The following day, though, he did not go back to work on the tree. Rather he spent the first half of the day finding three more large, smooth stones that he could stand upon when inserting the second and third rings. Each of these he carried up the tower and stacked on the landing several hands away from where the first stack had been. The original stones he also moved so that he had a wider base on which to stand.
Feeling the ceiling for a joint, he lined up the sharp end of the next ring and started to drive it in. He worked until it was in far enough to stay without him holding it, and then he quickly ducked down and stooped nearby on the stairs. He waited, but nothing happened. Nothing came flying through the door; no voice called or laughed from within. He lit a torch, stood, and hurled it into the room. The Grendolai did not go to it immediately, but he did go, and Farimaal marked that he approached the torch from the far side. He had not been waiting by the door, nor had he come to it when Farimaal started to hammer. Even so, he thought he wouldn’t press his good fortune any further today.
He went downstairs and outside, but not back to the tree. His food supply was running low. He didn’t know what kind of creature might live in close proximity to the tower and the Grendolai, but he thought he’d have a look. He was making good progress, but even so, he was several days, perhaps even weeks away from being ready to move forward with his plan. Sooner or later he was going to have to try his hand at hunting.

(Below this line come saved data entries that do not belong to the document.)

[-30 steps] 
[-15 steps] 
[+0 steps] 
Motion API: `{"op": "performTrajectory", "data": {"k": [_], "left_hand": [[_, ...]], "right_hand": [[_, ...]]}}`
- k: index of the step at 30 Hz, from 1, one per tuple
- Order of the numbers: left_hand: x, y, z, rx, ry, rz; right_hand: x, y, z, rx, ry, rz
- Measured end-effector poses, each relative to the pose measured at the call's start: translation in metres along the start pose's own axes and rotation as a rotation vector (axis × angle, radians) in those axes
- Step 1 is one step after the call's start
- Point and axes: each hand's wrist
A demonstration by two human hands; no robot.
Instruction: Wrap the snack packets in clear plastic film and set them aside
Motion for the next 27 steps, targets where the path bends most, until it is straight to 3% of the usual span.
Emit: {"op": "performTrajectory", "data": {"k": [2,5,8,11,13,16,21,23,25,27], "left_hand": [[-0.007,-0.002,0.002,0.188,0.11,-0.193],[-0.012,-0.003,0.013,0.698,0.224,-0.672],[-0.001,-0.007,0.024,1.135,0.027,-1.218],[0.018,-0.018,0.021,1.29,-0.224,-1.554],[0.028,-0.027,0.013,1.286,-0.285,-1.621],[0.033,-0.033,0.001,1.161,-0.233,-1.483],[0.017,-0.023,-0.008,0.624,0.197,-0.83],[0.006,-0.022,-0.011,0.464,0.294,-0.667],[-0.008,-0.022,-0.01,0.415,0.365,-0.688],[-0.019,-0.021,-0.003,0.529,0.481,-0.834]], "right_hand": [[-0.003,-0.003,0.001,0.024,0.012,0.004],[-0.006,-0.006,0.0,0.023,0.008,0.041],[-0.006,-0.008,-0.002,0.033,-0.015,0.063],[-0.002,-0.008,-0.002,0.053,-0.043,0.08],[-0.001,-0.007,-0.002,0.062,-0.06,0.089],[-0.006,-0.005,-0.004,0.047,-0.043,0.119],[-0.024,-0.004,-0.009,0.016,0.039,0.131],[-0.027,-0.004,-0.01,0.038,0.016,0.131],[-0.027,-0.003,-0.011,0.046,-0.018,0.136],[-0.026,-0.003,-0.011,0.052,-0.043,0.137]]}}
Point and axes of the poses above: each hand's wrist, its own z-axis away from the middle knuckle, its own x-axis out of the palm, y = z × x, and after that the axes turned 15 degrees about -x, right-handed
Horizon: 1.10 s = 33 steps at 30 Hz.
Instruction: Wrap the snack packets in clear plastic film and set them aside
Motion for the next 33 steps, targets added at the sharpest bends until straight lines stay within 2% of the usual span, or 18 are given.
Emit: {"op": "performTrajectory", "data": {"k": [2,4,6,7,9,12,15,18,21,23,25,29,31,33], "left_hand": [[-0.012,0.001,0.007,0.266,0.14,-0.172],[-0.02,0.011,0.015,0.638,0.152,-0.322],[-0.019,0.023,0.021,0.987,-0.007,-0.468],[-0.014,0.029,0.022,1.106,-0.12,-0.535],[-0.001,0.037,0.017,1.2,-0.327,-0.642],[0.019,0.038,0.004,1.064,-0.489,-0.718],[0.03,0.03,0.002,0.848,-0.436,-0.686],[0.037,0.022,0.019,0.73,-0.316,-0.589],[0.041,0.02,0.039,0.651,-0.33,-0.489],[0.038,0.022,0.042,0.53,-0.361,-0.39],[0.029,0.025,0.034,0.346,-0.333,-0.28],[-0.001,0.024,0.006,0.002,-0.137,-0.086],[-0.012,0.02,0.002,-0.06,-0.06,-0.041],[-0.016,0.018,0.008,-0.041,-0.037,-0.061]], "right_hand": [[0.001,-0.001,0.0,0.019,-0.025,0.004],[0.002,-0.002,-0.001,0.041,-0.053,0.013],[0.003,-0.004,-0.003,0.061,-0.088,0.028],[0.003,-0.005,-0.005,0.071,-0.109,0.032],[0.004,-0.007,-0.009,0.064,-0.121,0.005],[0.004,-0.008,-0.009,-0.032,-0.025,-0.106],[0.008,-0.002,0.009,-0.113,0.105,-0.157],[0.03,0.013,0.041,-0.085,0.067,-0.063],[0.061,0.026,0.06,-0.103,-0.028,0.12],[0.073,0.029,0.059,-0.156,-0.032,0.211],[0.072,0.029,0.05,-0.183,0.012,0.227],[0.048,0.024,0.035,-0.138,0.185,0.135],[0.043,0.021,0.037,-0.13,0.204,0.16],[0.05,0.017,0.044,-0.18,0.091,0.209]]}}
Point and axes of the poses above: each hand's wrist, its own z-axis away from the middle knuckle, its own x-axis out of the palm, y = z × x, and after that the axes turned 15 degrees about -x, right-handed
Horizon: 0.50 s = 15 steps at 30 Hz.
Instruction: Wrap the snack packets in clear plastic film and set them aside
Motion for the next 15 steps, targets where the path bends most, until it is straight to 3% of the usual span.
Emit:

Hunting proved futile. He had imagined that the selection of living creatures near the dragon tower would be slim, but it seemed as though everything that walked or slithered or crawled upon the earth had fled. Only the birds remained, but even these seemed always to be flying overhead, not resting where they could be caught. Any hope Farimaal harbored for substantial sustenance slipped away. His only consolation was the plentiful occurrence of locusts, especially on the trees of the north. He might not eat well when his food ran out, but he would eat.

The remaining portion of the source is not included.